Members of the general public who have heard of Trolleyology probably think its puzzles are amusing and harmless.  Within philosophy, I suspect most think of it as empty because it reflects actual ethical choices so poorly: these rarely involve immediate life or death, virtually never include the certainties of the outlandish thought experiments, and always involve important issues of context, relationships, and community. But emptiness is the least of it.  The inane examples of Trolley Problem ethics conceal a radicalism about individual rights and culpability that, though irrelevant in daily life, has nourished the practice of remote war and targeted killing.

Trolleyology originated almost half a century ago in 1967 article by the Oxford philosopher Phillipa Foot, “The Problem of Abortion and the Doctrine of Double Effect,” where Foot laid out the case for some forms of abortion by starting with the strongest possible anti-abortion premise, that a fetus has the same rights as an adult.  She then considered under what conditions it might still be permissible to cause the fetus’s death in order to save the mother’s life.  Foot therefore thought up examples that put adult lives in conflict, such as when they’re on alternative trolley tracks or blocking each other’s exits from caves.  She argued that while we can choose to kill fewer people rather than more if we must kill either way, we cannot choose to kill some people rather than none to prevent more deaths.  She explained the special wrongness of killing by distinguishing between stronger “negative” duties not to interfere with someone’s life and “positive” duties to help them; rights to be saved, she said, were less stringent than rights not to be harmed.  Applied to abortion, her conclusion is nearly as restrictive as Catholic doctrine: one cannot destroy a viable fetus even to prevent the mother’s death, although one can (contrary to Catholic doctrine) intentionally destroy a fetus to save the mother if otherwise both would die.  Her mostly anti-abortion conclusion follows from a logic that abstracts the question of abortion from all aspects of the situation of gestation and pregnancy, which one might think would render the whole discussion irrelevant.  Is it OK to eat oysters?  What if the oyster you’re eating were actually the last remaining member of an almost-extinct species of bird?  What if you’d starve to death otherwise?  What if you wouldn’t actually starve to death, but eating the almost-extinct species of bird was the only thing that could save you from progressive blindness?  What if this particular bird was about to die before reproducing anyhow, so the species was inevitably going to be extinct?  So then, it’s OK to eat oysters but only in certain very rare circumstances?
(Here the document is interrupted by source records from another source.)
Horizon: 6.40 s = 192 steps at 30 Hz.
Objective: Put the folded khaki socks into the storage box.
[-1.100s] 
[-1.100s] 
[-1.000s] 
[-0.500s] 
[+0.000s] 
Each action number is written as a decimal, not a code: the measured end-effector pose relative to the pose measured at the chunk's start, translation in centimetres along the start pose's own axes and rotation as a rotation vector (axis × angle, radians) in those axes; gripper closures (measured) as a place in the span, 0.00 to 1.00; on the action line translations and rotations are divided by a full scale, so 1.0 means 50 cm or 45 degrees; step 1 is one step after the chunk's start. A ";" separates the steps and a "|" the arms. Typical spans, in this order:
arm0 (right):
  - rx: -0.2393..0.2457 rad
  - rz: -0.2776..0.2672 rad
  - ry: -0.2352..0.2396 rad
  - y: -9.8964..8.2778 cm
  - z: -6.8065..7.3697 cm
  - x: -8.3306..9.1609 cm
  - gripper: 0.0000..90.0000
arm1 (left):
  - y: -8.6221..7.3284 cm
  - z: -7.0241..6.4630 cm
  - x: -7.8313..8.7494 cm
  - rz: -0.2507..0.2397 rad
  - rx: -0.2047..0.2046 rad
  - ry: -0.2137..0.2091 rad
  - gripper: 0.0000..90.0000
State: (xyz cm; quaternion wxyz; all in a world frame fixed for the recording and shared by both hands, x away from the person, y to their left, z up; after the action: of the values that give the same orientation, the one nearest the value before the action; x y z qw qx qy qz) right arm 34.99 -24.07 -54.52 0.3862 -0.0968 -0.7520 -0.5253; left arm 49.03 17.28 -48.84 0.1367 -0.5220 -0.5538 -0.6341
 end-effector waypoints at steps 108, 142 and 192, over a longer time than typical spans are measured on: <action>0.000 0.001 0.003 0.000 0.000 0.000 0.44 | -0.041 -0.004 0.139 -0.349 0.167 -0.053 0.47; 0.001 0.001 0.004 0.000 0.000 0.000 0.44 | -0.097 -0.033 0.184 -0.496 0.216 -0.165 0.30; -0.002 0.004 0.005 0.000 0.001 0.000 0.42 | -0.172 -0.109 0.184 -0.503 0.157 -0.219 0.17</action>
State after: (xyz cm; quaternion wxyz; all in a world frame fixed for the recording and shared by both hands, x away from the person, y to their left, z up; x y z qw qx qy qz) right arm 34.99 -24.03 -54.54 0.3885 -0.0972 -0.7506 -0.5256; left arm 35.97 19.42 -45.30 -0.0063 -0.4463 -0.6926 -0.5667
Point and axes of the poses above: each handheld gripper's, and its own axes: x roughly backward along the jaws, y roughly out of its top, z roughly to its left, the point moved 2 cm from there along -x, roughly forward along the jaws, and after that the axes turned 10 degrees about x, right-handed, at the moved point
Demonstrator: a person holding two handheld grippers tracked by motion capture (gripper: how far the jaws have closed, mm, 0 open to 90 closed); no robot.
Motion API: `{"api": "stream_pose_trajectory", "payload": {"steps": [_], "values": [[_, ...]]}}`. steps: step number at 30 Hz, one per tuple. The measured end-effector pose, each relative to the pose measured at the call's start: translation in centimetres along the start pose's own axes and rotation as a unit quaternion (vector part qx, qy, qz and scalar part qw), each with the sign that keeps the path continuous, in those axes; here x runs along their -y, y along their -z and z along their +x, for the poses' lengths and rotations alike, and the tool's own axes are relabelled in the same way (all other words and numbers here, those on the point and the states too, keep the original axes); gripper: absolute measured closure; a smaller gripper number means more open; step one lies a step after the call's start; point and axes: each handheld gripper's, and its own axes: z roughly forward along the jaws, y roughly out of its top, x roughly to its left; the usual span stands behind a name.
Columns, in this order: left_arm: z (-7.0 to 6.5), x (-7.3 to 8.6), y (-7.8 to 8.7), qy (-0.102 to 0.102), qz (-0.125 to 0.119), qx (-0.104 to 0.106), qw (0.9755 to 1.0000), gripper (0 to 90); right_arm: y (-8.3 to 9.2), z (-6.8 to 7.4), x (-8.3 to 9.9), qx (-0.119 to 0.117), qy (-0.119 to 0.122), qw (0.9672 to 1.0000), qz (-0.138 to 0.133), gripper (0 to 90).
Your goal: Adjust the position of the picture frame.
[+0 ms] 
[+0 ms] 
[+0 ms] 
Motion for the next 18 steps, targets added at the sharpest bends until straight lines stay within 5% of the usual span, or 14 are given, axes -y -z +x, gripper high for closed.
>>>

The next stop on Trolleyology’s route was the MIT philosopher Judith Jarvis Thomson’s 1971 “A Defense of Abortion.”  Thomson, who would go on to author three canonical treatments of the Trolley problem (which she also named), resorted to an even more outlandish example: you wake up to discover yourself connected to a concert violinist, who needs for some reason to live off your kidney for the next nine months.  Of course, she says, you can detach the violinist.  Thomson’s modest conclusion, permitting abortion in cases of rape, rebuts only extreme anti-abortion positions.  Like Foot, she ignores the broader context of pregnancy and abortion – including how they bear upon questions of social and economic equality – reducing the issue to a question of individual rights.  Detaching the parasitic violinist is self-defense, grounded in the host’s right to an autonomous existence, even against someone not at all responsible for the threat they pose.  She makes the right to abortion, at least for cases of rape, look like a right not to provide lifesaving aid to an adult.  It is, in fact, a position of extreme libertarianism that begins with how to protect ourselves against the claims of others.

The libertarianism of trolley morality becomes clear in the work of the Harvard philosopher Robert Nozick, where its focus shifts from feminism to capitalism.  His 1974 Anarchy, State and Utopia is a touchstone for economic libertarians for its argument against redistributive taxation.  The work has become at least as influential in discussions of self-defense.  Nozick invented two examples to argue that individuals may defend themselves with lethal force against “innocent aggressors” (non-culpable threats) and at the cost of the lives of “innocent shields” (passive third parties who will be harmed by the self-defense).  His examples are in the outlandish, cartoonishly violent Trolleyology tradition and involve people thrown down wells, whom you (at the bottom of the well) may vaporize with your “ray gun,” and others strapped to the fronts of attacking tanks.  The examples force an urgent choice: between them and me, may I save myself?

Scenarios involving tanks and wells support Nozick’s central example of “Wilt Chamberlain” who gets rich through fans voluntarily paying a fee to see him play.  This example is the mainstay of his argument against redistributive taxation, on the grounds that a tax system would require a wrongful “continual interference” with the preferences of the would-be spectators by preventing them from paying to watch Wilt play (presumably because if he’s taxed he’ll decline to play?).  The social interests that would be supported by redistribution are like people falling down wells: you have no duty to suffer them.  Once again, Nozick’s trolley logic ignores all contextual considerations: the economy that provides spectators with their incomes, the political and social costs of wealth inequality, the automatic, background character of modern tax systems. The Trolleyological trick is to load into the example only normative features that favor the desired conclusion.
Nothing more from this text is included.